Here, we have set the coefficient associated with Operators to equal $0.04$; in other words, each additional operator leads to a $e^{0.04}=1.041$-fold increase in the "risk" that the call will be answered, given the Center and Time covariates. This makes sense: the greater the number of operators at hand, the shorter the wait time! The coefficient associated with Center = B is $-0.3$, and Center = A is treated as the baseline. This means that the risk of a call being answered at Center B is $0.74$ times the risk that it will be answered at Center A; in other words, the wait times are a bit longer at Center B.

We are now ready to generate data under the Cox proportional hazards model. The sim.survdata() function allows us to specify the maximum possible failure time, which in this case corresponds to the longest possible wait time for a customer; we set this to equal $1{,}000$ seconds.

library(coxed)
queuing <- sim.survdata(N = N, T = 1000, X = X,
    beta = true.beta, hazard.fun = h.fn)
names(queuing)

The "observed" data is stored in queuing$data, with y corresponding to the event time and failed an indicator of whether the call was answered (failed = T) or the customer hung up before the call was answered (failed = F). We see that almost $90\%$ of calls were answered.

head(queuing$data)
mean(queuing$data$failed)

We now plot Kaplan-Meier survival curves. First, we stratify by Center.

fit.Center <- survfit(Surv(y, failed) ~ Center,
    data = queuing$data)
plot(fit.Center, xlab = "Seconds",
    ylab = "Probability of Still Being on Hold",
    col = c(2, 4, 5))
legend("topright",
     c("Call Center A", "Call Center B", "Call Center C"),
     col = c(2, 4, 5), lty = 1)

Next, we stratify by Time.

fit.Time <- survfit(Surv(y, failed) ~ Time,
   data = queuing$data)
plot(fit.Time, xlab = "Seconds",
    ylab = "Probability of Still Being on Hold",
    col = c(2, 4, 5))
legend("topright", c("Morning", "Afternoon", "Evening"),
    col = c(5, 2, 4), lty = 1)

It seems that calls at Call Center B take longer to be answered than calls at Centers A and C. Similarly, it appears that wait times are longest in the morning and shortest in the evening hours.

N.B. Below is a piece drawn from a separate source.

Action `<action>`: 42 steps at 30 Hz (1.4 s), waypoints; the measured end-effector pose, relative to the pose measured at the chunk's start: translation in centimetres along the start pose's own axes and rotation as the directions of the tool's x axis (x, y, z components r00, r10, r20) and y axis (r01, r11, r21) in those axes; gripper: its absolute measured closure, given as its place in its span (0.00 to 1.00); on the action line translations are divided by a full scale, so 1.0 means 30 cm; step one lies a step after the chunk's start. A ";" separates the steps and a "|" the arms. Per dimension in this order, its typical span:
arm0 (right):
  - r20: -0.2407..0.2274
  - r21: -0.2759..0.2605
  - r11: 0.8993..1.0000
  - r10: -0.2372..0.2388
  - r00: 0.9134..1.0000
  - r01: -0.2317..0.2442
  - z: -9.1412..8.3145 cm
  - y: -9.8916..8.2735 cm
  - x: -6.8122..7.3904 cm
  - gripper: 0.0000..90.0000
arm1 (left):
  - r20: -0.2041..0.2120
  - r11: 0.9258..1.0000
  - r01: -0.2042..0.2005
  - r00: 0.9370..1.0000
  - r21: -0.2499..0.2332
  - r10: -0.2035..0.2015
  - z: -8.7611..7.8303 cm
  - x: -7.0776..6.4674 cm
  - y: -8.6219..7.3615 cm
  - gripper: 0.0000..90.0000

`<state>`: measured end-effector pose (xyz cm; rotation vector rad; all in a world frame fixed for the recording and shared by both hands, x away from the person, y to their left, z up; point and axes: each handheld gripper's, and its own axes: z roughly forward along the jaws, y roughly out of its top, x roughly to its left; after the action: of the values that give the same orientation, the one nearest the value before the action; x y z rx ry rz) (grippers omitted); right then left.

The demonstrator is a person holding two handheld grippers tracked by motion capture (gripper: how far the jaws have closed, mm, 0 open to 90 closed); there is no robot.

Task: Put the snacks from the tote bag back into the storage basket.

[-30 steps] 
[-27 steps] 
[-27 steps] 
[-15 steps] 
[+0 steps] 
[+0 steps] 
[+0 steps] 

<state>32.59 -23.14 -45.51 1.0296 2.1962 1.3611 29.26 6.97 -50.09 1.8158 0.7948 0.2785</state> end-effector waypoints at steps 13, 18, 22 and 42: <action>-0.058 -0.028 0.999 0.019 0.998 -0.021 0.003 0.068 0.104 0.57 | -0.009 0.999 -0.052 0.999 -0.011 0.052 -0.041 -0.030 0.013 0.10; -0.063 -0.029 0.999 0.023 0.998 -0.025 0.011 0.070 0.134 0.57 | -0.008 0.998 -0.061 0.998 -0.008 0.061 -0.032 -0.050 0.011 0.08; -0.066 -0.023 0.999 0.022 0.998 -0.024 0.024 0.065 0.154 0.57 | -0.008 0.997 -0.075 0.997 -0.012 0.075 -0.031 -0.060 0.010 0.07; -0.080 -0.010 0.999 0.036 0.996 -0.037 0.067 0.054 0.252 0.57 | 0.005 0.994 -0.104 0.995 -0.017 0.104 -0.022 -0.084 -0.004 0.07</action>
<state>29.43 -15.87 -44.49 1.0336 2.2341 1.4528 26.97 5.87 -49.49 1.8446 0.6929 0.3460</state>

We can use a log-rank test to determine whether these differences are statistically significant.

survdiff(Surv(y, failed) ~ Center, data = queuing$data)
survdiff(Surv(y, failed) ~ Time, data = queuing$data)

We find that differences between centers are highly significant, as are differences between times of day.

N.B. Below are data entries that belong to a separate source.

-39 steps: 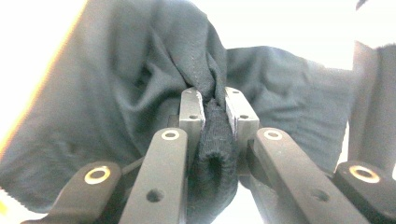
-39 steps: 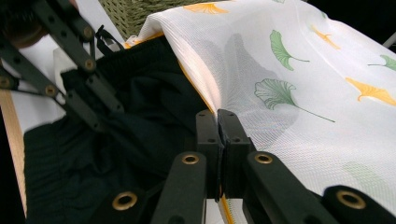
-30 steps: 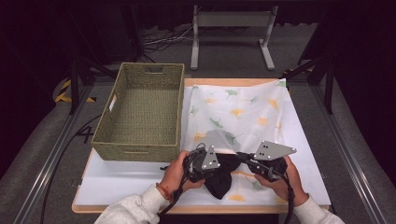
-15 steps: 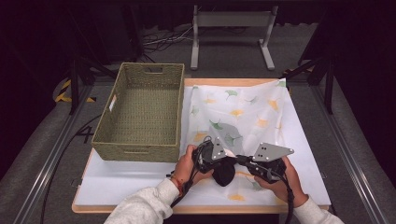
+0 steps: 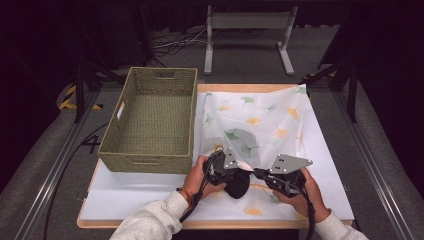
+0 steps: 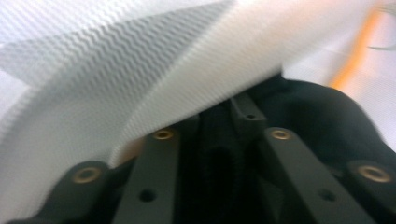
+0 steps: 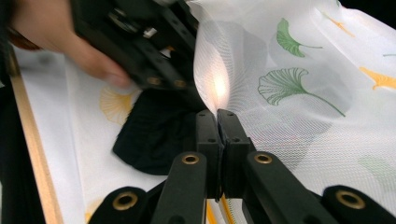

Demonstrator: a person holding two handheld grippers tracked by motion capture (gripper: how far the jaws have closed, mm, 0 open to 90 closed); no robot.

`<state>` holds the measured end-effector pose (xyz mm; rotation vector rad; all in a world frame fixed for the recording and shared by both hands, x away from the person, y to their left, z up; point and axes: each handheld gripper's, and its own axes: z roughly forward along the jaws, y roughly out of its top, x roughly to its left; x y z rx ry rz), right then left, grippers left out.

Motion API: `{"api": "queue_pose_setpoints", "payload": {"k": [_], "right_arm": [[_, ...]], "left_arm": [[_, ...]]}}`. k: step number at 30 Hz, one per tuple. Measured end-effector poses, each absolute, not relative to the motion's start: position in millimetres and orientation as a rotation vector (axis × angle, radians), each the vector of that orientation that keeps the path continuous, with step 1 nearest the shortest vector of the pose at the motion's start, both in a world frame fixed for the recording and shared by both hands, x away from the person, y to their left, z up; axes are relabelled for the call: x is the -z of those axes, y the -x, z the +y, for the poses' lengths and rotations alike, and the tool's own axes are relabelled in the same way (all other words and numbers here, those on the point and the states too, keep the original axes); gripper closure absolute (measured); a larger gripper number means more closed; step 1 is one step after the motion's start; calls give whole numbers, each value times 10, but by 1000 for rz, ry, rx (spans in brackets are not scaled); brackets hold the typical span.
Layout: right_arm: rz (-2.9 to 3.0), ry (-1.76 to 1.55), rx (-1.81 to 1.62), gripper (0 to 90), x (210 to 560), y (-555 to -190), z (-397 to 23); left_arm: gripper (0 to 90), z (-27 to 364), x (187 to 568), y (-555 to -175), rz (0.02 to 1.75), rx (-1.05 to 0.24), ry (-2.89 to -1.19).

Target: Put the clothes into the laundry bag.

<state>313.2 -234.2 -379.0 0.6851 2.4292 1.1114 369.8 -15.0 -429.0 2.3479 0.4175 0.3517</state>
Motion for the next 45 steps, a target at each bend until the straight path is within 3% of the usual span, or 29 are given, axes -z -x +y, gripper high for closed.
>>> {"api": "queue_pose_setpoints", "payload": {"k": [6,13,16,19,21,25,30,33,45], "right_arm": [[2418,-689,-1093,891,3805,-3170,-2363],[2397,-676,-1096,890,3766,-3146,-2364],[2391,-675,-1105,890,3740,-3121,-2364],[2398,-673,-1100,889,3751,-3100,-2369],[2402,-679,-1098,888,3768,-3097,-2381],[2410,-691,-1099,887,3803,-3093,-2405],[2419,-690,-1093,880,3834,-3093,-2394],[2425,-690,-1092,877,3848,-3096,-2381],[2407,-673,-1118,879,3813,-3088,-2350]], "left_arm": [[451,74,4128,-3526,326,-323,-2353],[339,617,4030,-3259,393,-391,-2301],[333,783,4090,-3252,457,-392,-2308],[443,875,4185,-3276,487,-393,-2352],[438,923,4260,-3284,503,-373,-2377],[517,986,4368,-3296,540,-345,-2404],[770,1007,4413,-3327,528,-332,-2429],[861,1020,4399,-3303,534,-336,-2423],[882,835,4247,-3231,429,-357,-2388]]}}
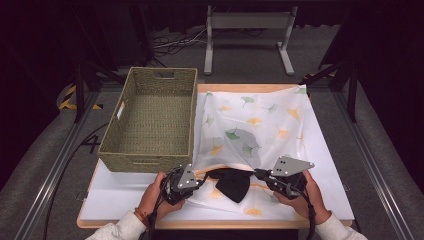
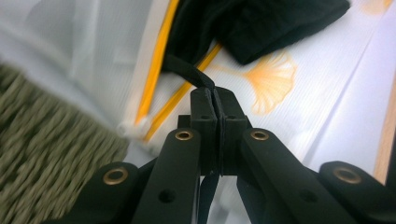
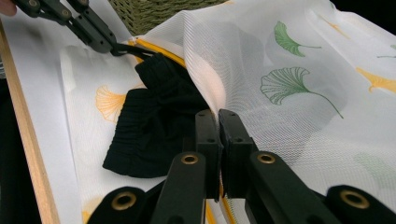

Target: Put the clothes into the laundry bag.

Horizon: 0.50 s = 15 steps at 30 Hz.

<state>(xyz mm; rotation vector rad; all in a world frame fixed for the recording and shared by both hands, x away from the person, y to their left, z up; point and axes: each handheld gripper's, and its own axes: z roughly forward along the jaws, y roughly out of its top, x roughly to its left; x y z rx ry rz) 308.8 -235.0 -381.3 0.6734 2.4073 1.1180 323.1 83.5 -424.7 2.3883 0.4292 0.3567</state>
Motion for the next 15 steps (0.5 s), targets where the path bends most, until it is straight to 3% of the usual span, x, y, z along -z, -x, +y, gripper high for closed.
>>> {"api": "queue_pose_setpoints", "payload": {"k": [15], "right_arm": [[2394,-671,-1148,889,3760,-3051,-2339]], "left_arm": [[882,199,4131,-3355,308,-358,-2342]]}}
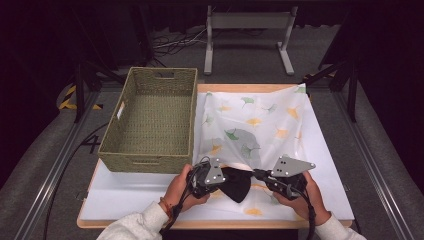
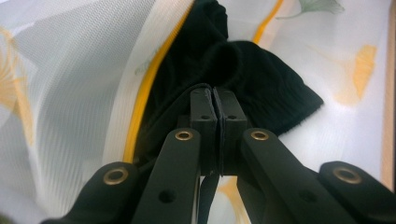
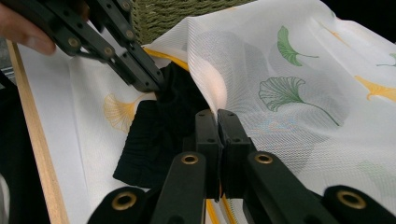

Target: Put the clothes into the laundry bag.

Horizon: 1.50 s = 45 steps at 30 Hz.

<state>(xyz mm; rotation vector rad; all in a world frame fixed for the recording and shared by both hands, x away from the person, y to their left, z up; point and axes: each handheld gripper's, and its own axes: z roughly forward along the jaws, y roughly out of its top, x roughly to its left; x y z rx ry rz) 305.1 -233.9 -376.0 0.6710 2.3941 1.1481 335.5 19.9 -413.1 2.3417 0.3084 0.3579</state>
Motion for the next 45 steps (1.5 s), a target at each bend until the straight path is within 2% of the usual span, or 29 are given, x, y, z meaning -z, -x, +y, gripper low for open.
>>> {"api": "queue_pose_setpoints", "payload": {"k": [15,29,32,36,45], "right_arm": [[2391,-677,-1147,890,3749,-3062,-2376],[2365,-687,-1169,890,3691,-3060,-2370],[2366,-688,-1172,890,3688,-3060,-2364],[2367,-687,-1173,891,3686,-3055,-2360],[2369,-691,-1171,891,3699,-3063,-2386]], "left_arm": [[880,-34,4195,-3495,355,-366,-2300],[876,-30,4203,-3496,344,-386,-2298],[876,-57,4246,-3546,351,-442,-2329],[876,-63,4351,-3681,422,-379,-2319],[850,-70,4320,-3647,396,-420,-2337]]}}
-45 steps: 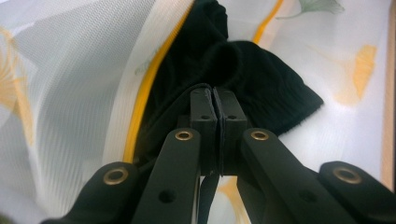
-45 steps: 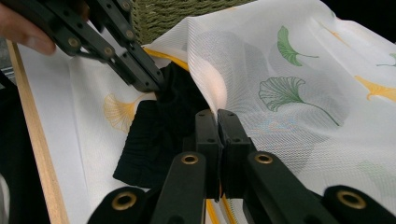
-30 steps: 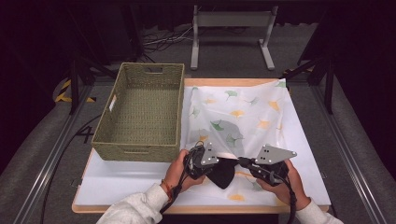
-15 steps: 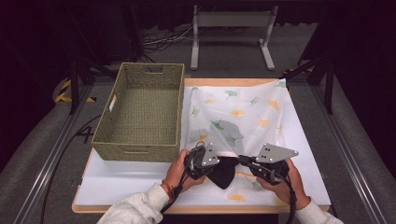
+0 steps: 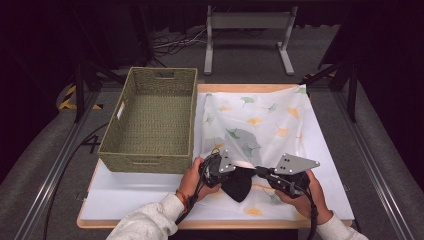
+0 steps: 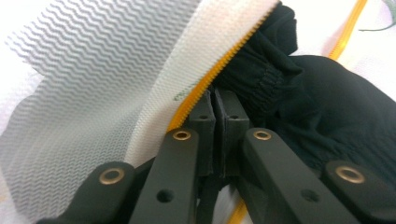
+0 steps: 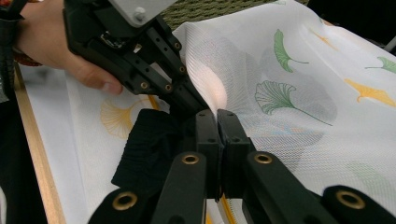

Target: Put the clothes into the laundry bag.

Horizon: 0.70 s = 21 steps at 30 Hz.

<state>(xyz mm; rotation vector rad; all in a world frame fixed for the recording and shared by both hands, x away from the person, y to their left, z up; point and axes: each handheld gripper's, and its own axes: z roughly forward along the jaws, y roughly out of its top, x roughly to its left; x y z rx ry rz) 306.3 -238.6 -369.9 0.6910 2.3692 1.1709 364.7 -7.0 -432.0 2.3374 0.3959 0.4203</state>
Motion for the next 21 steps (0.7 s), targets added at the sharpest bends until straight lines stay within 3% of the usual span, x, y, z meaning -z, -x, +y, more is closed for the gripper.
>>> {"api": "queue_pose_setpoints", "payload": {"k": [8,21], "right_arm": [[2360,-694,-1177,890,3693,-3070,-2413],[2356,-699,-1180,891,3688,-3067,-2423]], "left_arm": [[705,35,4192,-3511,348,-405,-2301],[585,95,4082,-3229,234,-289,-2300]]}}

Finally, we fit Cox's proportional hazards model to the data.

fit.queuing <- coxph(Surv(y, failed) ~ .,
    data = queuing$data)
fit.queuing

The $p$-values for Center = B, Time = Even. and Time = Morn. are very small. It is also clear that the hazard --- that is, the instantaneous risk that a call will be answered --- increases with the number of operators. Since we generated the data ourselves, we know that the true coefficients for Operators, Center = B, Center = C, Time = Even. and Time = Morn. are $0.04$, $-0.3$, $0$, $0.2$, and $-0.2$, respectively. The coefficient estimates resulting from the Cox model are fairly accurate.